CHLOÉ OU LE TRIOMPHE DU NÉANT
Née en Allemagne en 1981. Voilà donc, pour Chloé, la plus germanique des Françaises. Sur le podium défilent des robes sérieuses, presque appliquées, comme si chacune d’elles avait longuement médité sur sa propre importance avant d’oser paraître. On pense, malgré soi, à l’armoire de ma grand-mère, cette vieille diplomate du tissu qui, elle au moins, ne prétendait pas révolutionner le monde.
Elle a commencé dans la maison du temps de Phoebe Philo… et voici le résultat. Une collection savante, très savante même. On y sent l’étude, la méthode, l’analyse attentive de chaque fibre, de chaque intention. On dissèque la robe avec une patience admirable. Le seul détail qui manque, peut-être, c’est la robe elle-même.

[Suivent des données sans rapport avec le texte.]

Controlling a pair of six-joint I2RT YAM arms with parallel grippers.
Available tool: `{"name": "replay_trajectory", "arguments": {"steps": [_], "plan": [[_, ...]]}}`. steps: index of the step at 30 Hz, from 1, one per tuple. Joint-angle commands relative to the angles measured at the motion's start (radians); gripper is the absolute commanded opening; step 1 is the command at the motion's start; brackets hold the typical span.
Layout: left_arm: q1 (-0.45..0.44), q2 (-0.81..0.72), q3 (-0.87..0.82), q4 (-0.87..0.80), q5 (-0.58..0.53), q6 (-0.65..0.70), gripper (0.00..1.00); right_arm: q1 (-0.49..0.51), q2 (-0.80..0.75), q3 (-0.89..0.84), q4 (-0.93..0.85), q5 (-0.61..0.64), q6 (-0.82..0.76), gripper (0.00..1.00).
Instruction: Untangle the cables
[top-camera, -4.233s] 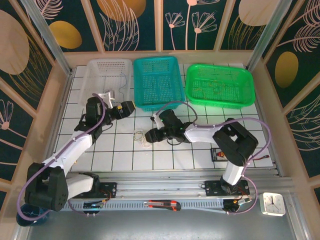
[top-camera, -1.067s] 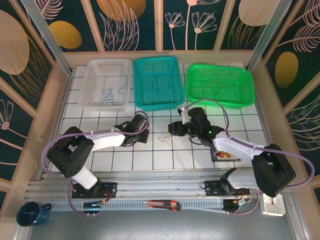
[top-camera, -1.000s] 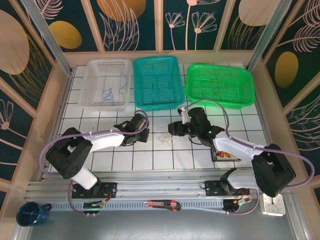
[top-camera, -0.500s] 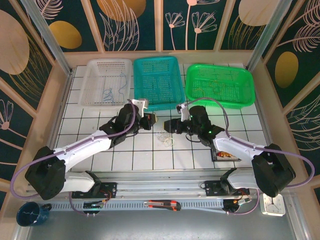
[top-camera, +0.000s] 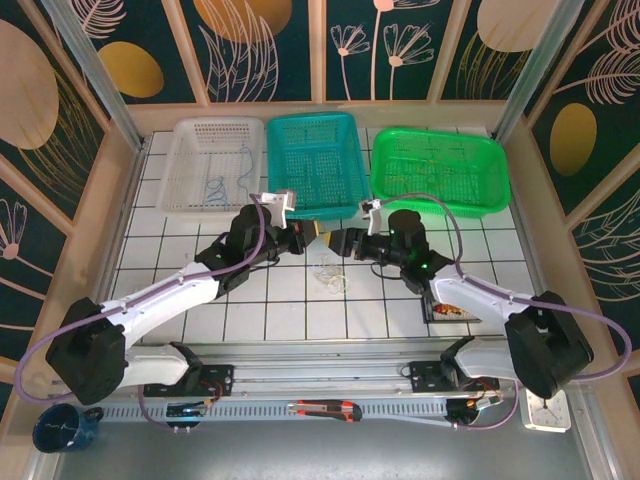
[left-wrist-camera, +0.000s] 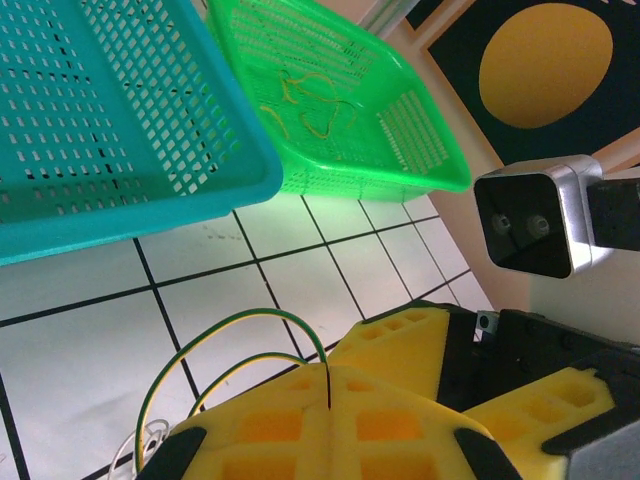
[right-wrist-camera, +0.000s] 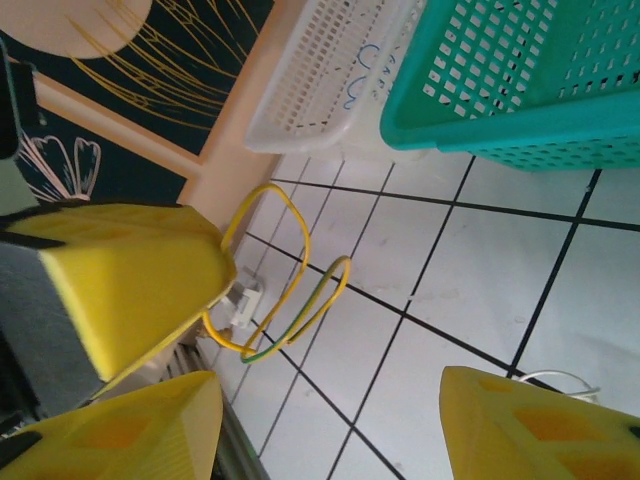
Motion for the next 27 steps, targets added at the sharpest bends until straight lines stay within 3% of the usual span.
{"name": "replay_trajectory", "arguments": {"steps": [1, 14, 20, 23, 27], "plan": [[-0.006, -0.020, 0.002, 0.049, 0.017, -0.013, 0.00, -0.017, -0.037, -0.023, 0.096, -0.026, 0.072, 0.61], [-0.007, -0.013, 0.006, 0.073, 0.022, -0.013, 0.00, -0.030, 0.030, -0.019, 0.260, -0.082, 0.208, 0.62], [-0.006, -0.017, 0.009, 0.079, 0.016, -0.014, 0.00, -0.024, 0.117, -0.023, 0.387, -0.118, 0.279, 0.56], [-0.006, -0.018, 0.009, 0.083, 0.011, -0.016, 0.00, -0.019, 0.156, -0.031, 0.450, -0.138, 0.311, 0.45], [-0.006, -0.015, 0.004, 0.089, 0.009, -0.017, 0.00, -0.022, 0.195, -0.043, 0.530, -0.165, 0.349, 0.12]]}}
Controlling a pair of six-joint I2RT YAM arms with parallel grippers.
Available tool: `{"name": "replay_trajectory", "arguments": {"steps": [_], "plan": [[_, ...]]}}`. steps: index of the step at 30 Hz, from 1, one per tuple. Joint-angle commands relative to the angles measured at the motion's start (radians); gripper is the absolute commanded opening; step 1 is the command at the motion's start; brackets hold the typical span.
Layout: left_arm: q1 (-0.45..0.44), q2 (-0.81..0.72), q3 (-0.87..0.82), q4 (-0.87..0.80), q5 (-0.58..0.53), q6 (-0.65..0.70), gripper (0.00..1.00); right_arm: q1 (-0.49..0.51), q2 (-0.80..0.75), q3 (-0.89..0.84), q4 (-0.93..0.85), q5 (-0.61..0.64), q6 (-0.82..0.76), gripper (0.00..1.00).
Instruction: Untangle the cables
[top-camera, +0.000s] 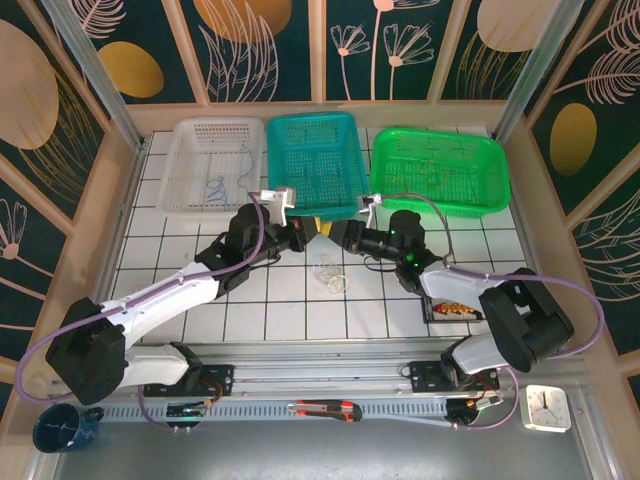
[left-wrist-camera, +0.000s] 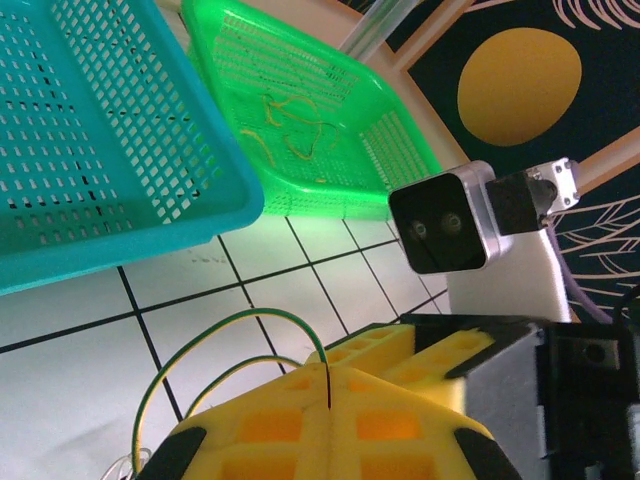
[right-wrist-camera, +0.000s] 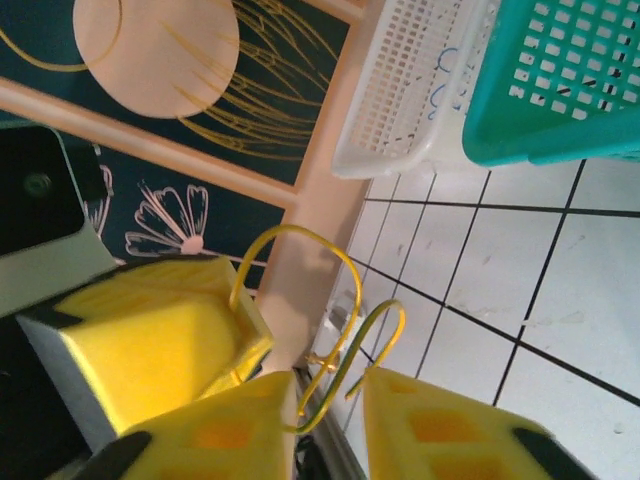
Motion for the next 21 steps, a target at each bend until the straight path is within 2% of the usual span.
{"name": "replay_trajectory", "arguments": {"steps": [1, 2, 5, 13, 21], "plan": [[-0.006, -0.015, 0.003, 0.040, 0.008, -0.016, 0.00, -0.001, 0.025, -0.015, 0.138, -0.046, 0.043, 0.05], [-0.006, -0.015, 0.001, 0.043, 0.008, -0.016, 0.00, -0.008, 0.026, -0.017, 0.138, -0.050, 0.042, 0.00], [-0.006, -0.024, -0.012, 0.051, 0.001, -0.019, 0.00, -0.033, 0.009, -0.036, 0.135, -0.051, 0.041, 0.00], [-0.006, -0.073, -0.069, 0.128, -0.026, -0.044, 0.00, -0.284, -0.121, -0.032, -0.080, 0.010, -0.046, 0.00], [-0.006, -0.054, -0.062, 0.160, -0.006, -0.034, 0.00, -0.361, -0.164, 0.102, -0.194, 0.060, -0.108, 0.00]]}}
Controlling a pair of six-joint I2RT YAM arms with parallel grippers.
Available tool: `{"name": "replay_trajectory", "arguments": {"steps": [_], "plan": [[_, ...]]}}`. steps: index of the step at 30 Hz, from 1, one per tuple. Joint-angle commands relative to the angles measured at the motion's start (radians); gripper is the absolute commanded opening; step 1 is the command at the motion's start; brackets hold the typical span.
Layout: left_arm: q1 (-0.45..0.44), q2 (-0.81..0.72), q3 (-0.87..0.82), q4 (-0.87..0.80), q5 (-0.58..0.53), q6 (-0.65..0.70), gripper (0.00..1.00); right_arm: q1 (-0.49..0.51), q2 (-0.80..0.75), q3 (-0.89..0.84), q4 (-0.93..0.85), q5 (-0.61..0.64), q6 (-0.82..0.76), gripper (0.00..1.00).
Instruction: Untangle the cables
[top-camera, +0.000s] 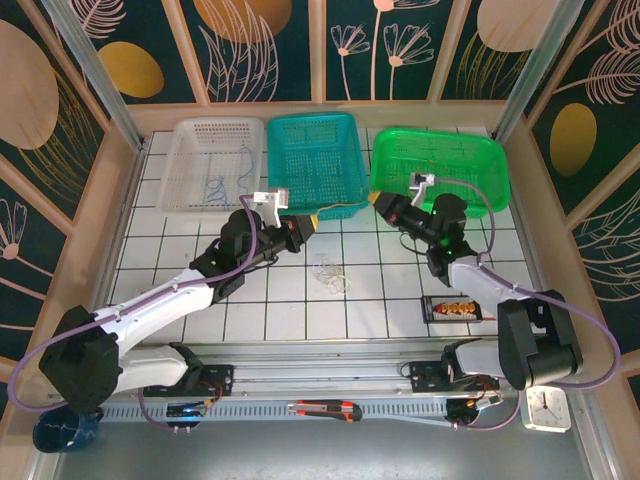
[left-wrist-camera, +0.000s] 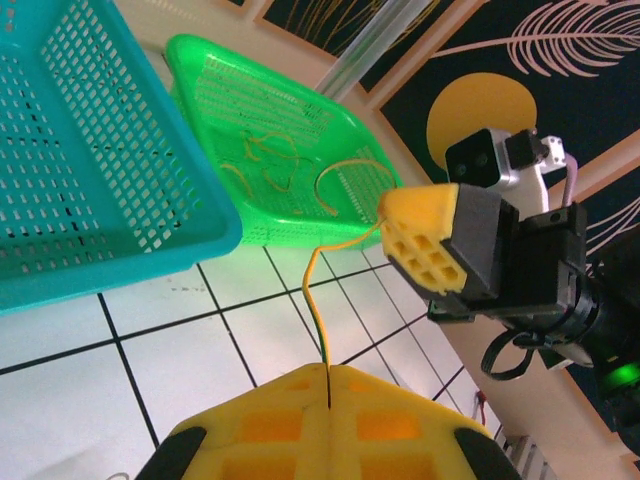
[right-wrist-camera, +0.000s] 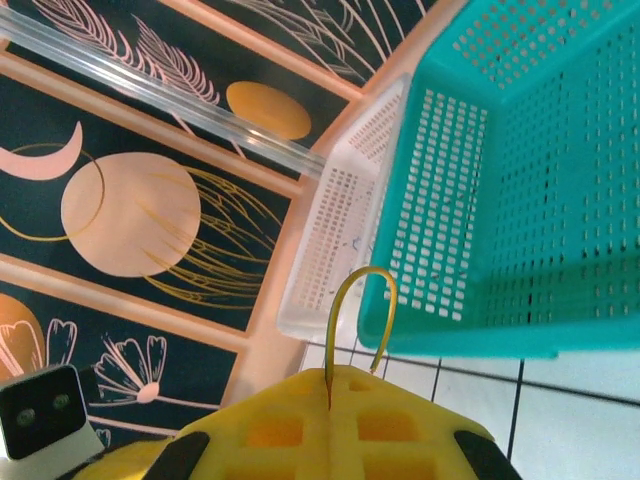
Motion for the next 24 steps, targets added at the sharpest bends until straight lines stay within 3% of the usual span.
{"name": "replay_trajectory", "arguments": {"steps": [1, 7, 11, 15, 21, 24], "plan": [[-0.006, 0.002, -0.002, 0.057, 0.006, -0.003, 0.00, -0.055, -0.041, 0.073, -0.050, 0.054, -0.044, 0.00], [-0.007, 0.032, -0.002, 0.076, 0.031, 0.004, 0.01, -0.150, -0.034, 0.176, -0.048, 0.076, -0.033, 0.00], [-0.007, 0.046, 0.002, 0.085, 0.030, 0.014, 0.41, -0.169, 0.006, 0.244, -0.092, 0.087, -0.074, 0.00], [-0.007, 0.050, 0.007, 0.065, 0.004, 0.036, 0.70, -0.209, 0.036, 0.267, -0.097, 0.125, -0.088, 0.00], [-0.007, 0.054, 0.014, 0.029, -0.034, 0.056, 0.98, -0.270, 0.116, 0.288, -0.135, 0.258, -0.151, 0.00], [-0.006, 0.058, 0.018, 0.009, -0.046, 0.064, 0.99, -0.305, 0.203, 0.318, -0.145, 0.291, -0.176, 0.00]]}}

Quand les créations remontent enfin de l’atelier vers la lumière du podium, elles conservent quelque chose de l’atmosphère où elles sont nées : un parfum de laboratoire, une gravité studieuse qui pèse sur chaque couture. La noblesse véritable, celle qui donne à une silhouette son élan, semble avoir pris discrètement la porte de service. Les choses légères, elles, s’enfuient toujours quand on commence à trop les expliquer.
Mais il faut reconnaître un talent certain : celui de représenter le néant avec un sérieux irréprochable. Pendant ce temps, la France continue de former des créateurs par centaines ; des écoles modernisées, rationalisées, perfectionnées. On en sort riche de diplômes, abondant en vocabulaire, et parfois un peu démuni devant un morceau de tissu récalcitrant. Couper une manche, imaginer une robe, des gestes simples, presque naïfs impossible à réaliser. Alors nos grandes maisons vont chercher ailleurs ce qu’elles hésitent à regarder chez elles. Et le défilé continue.
Les robes passent, graves, persuadées d’avoir quelque chose d’essentiel à dire. Le public regarde, les pseudos initiés approuvent et les incultes admirent. Quant à moi, je regarde passer ce sérieux défilé du néant, et je dois avouer que je n’ai pas aimé du tout.